§ **REQUIRED ACTION**
For the entries that follow, restate word for word the line containing "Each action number", the line containing "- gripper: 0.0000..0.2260", and every line that lies between them.

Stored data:
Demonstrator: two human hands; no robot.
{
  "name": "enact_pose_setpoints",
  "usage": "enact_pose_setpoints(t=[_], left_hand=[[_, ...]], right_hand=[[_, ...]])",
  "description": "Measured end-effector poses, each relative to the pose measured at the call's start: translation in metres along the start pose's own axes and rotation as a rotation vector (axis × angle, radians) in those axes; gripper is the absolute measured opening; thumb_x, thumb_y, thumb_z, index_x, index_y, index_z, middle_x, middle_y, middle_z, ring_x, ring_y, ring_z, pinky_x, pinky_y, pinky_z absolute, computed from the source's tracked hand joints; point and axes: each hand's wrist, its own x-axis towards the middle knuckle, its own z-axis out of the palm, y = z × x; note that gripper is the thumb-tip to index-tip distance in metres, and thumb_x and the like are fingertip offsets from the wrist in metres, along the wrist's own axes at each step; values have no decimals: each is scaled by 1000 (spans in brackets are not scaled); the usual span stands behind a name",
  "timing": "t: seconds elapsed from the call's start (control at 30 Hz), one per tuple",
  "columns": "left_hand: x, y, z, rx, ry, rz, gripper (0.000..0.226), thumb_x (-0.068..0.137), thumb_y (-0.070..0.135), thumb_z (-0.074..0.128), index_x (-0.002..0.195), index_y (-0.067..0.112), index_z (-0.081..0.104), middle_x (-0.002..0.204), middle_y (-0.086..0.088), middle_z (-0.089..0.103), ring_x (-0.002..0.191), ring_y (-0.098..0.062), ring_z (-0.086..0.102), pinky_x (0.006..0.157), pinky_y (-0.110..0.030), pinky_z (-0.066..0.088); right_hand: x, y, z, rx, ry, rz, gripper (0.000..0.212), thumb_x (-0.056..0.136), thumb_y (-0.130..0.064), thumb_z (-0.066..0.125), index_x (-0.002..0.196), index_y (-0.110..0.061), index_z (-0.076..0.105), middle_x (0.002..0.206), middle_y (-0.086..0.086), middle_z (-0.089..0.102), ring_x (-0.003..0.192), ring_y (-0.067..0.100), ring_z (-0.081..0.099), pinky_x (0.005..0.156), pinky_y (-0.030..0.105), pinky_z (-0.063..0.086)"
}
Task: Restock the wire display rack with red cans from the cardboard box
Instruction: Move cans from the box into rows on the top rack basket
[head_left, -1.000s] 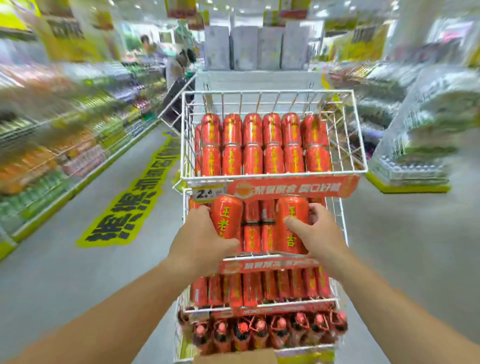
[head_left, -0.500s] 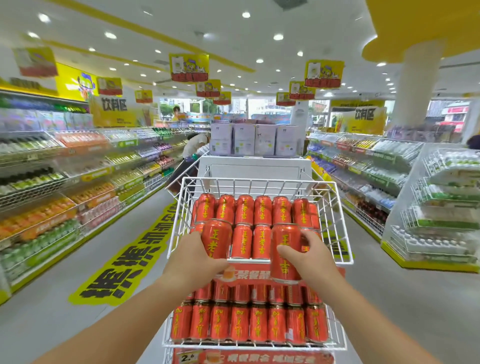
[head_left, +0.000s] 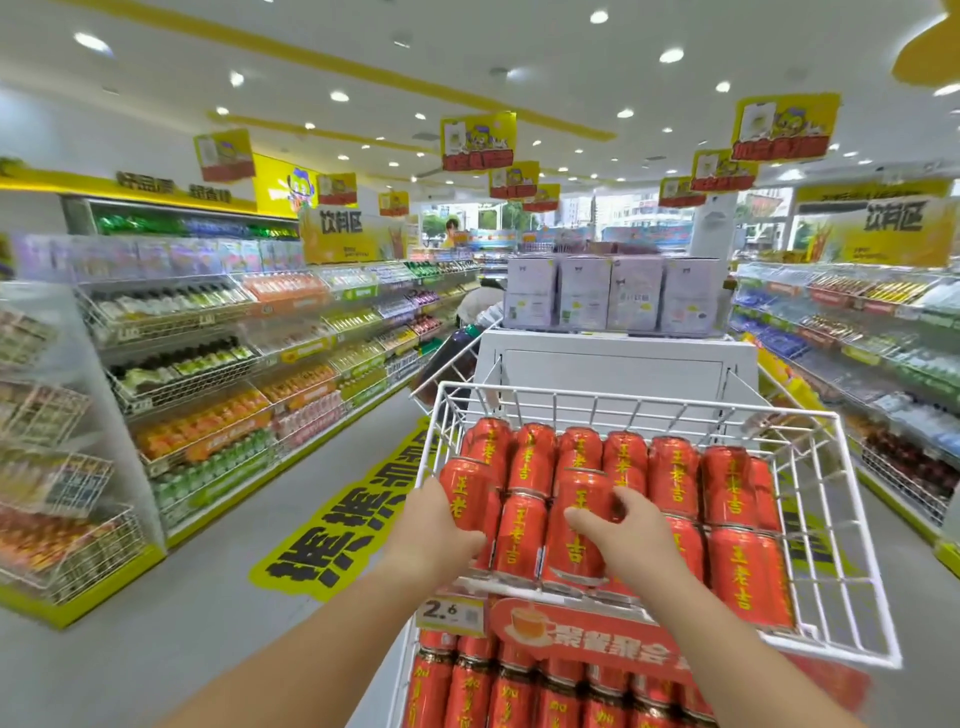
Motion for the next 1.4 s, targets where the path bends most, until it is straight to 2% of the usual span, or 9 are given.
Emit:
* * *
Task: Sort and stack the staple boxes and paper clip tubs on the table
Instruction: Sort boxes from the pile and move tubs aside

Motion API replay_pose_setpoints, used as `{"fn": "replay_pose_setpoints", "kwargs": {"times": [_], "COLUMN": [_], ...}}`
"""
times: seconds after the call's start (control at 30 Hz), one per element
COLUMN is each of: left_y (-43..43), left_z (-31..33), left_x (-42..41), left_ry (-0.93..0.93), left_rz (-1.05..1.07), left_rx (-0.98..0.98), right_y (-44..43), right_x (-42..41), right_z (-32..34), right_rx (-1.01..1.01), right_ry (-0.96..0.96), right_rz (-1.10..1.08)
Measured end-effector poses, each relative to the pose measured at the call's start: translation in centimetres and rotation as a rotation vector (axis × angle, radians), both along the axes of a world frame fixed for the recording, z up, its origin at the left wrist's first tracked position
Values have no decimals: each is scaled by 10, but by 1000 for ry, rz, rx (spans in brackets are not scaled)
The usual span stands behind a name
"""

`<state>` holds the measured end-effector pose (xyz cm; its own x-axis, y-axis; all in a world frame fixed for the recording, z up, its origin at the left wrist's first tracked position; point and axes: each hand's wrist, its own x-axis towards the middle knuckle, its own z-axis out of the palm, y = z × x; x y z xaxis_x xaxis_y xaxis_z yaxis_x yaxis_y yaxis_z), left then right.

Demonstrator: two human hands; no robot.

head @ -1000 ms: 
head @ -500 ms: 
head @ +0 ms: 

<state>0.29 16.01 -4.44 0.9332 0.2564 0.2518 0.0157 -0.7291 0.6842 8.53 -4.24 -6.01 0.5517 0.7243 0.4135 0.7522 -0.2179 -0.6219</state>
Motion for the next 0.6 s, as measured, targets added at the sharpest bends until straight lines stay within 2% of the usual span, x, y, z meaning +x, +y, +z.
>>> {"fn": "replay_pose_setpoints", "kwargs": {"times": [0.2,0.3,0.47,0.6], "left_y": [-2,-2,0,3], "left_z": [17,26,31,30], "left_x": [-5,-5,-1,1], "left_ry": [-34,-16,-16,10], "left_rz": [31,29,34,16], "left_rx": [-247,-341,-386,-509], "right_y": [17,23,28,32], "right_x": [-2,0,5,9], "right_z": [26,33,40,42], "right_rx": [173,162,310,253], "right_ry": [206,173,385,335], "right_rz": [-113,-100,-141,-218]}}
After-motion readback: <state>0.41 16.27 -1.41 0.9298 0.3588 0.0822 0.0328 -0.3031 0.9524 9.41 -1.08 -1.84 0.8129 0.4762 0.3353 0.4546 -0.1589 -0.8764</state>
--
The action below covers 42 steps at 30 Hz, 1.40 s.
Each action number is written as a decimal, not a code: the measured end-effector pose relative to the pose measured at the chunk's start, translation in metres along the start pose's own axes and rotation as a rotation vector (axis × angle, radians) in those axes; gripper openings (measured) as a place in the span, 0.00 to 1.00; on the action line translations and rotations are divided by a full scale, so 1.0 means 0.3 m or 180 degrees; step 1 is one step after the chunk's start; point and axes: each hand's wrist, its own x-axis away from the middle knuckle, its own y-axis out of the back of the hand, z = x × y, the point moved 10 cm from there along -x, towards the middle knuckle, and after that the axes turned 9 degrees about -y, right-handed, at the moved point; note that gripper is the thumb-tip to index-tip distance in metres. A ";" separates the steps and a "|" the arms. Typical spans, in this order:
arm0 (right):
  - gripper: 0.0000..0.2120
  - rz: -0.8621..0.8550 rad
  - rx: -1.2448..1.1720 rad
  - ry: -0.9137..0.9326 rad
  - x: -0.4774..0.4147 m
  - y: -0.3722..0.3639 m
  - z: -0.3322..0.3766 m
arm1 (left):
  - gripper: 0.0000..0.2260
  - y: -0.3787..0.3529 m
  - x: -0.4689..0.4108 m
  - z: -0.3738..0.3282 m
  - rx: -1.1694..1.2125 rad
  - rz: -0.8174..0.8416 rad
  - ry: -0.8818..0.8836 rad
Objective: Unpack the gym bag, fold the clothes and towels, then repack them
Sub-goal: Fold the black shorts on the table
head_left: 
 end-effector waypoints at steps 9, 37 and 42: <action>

§ **OUTPUT FOR THIS TASK**
Each action number is written as a decimal, not a code: the measured end-effector pose relative to the pose measured at the chunk's start, translation in metres along the start pose's own axes and rotation as a rotation vector (axis × angle, radians) in those axes; gripper openings (measured) as a place in the span, 0.00 to 1.00; on the action line translations and rotations are divided by a full scale, so 1.0 means 0.3 m or 180 degrees; step 1 is one step after the chunk's start; point and axes: each hand's wrist, its own x-axis away from the middle knuckle, its own y-axis out of the back of the hand, z = x × y, the point moved 10 cm from there along -x, towards the middle knuckle, and after that the axes turned 9 degrees about -y, right-handed, at the moved point; note that gripper is the thumb-tip to index-tip distance in metres. A ";" separates the steps and a "|" the arms. Typical spans, in this order:
arm0 (right):
  - gripper: 0.0000..0.2120
  - rz: -0.8621..0.8550 rad
  - rx: -1.2448..1.1720 rad
  - ry: -0.9137..0.9326 rad
  - x: -0.4774..0.4147 m
  - y: -0.3722..0.3639 m
  - z: -0.3322..0.3766 m
arm1 (left):
  - gripper: 0.0000..0.2260

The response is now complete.